- Work to complete -
Read the data, and whenever a line holds the word "camera", report that line.

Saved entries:
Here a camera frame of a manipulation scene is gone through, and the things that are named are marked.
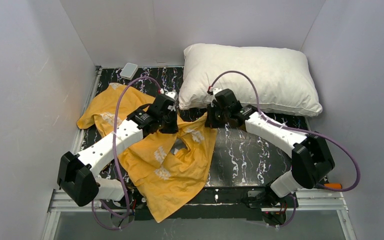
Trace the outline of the yellow and blue pillowcase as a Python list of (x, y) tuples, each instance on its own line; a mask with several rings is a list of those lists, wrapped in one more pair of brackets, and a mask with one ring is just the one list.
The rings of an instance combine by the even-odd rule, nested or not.
[[(80, 129), (96, 126), (105, 137), (128, 114), (153, 101), (153, 96), (134, 87), (111, 83), (92, 100), (76, 124)], [(147, 198), (149, 211), (157, 223), (193, 199), (208, 181), (217, 130), (205, 127), (206, 118), (203, 115), (193, 122), (178, 118), (177, 133), (150, 134), (118, 153), (121, 166)]]

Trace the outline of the white pillow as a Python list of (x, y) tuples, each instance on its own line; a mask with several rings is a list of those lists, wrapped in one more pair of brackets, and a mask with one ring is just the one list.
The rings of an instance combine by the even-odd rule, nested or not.
[(243, 105), (263, 112), (316, 117), (322, 113), (307, 56), (275, 47), (236, 47), (196, 43), (183, 51), (182, 110), (205, 108), (210, 85), (230, 89)]

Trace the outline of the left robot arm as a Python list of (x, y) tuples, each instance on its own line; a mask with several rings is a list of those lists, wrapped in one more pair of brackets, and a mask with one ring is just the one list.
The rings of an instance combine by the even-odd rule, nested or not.
[(128, 192), (119, 180), (100, 178), (101, 170), (116, 159), (115, 153), (123, 152), (148, 135), (176, 133), (177, 98), (174, 91), (160, 93), (153, 103), (127, 115), (116, 131), (76, 154), (65, 153), (60, 159), (57, 184), (79, 207), (94, 200), (120, 201)]

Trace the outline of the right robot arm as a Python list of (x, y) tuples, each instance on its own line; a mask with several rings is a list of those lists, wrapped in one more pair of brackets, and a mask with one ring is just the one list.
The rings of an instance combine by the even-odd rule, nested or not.
[(301, 189), (313, 189), (335, 167), (326, 141), (301, 129), (289, 130), (277, 121), (262, 117), (252, 105), (242, 106), (230, 89), (210, 89), (206, 127), (233, 128), (256, 135), (286, 153), (291, 169), (268, 183), (259, 195), (262, 200), (279, 200)]

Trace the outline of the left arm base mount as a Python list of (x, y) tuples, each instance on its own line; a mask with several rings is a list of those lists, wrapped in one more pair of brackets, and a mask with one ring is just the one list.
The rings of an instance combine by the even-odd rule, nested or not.
[[(152, 220), (153, 216), (148, 208), (148, 199), (144, 197), (136, 187), (128, 187), (128, 202), (130, 203), (130, 214), (135, 217), (137, 221)], [(120, 201), (104, 199), (102, 209), (111, 209), (113, 212), (122, 215), (127, 210), (126, 200), (123, 197)]]

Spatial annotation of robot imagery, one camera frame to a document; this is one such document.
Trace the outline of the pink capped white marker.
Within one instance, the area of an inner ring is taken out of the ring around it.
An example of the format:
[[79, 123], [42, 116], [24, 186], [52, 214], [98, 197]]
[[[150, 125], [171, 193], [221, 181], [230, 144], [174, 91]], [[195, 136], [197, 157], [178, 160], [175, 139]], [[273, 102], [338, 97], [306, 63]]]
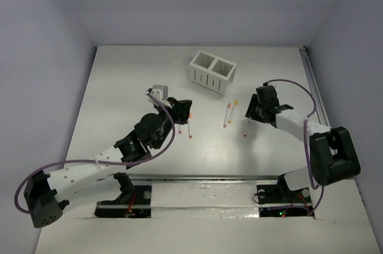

- Solution to this problem -
Here a camera frame of a manipulation scene is gone through, and the things that are named are marked.
Spatial annotation of robot imagery, one camera frame to a document; this is one such document.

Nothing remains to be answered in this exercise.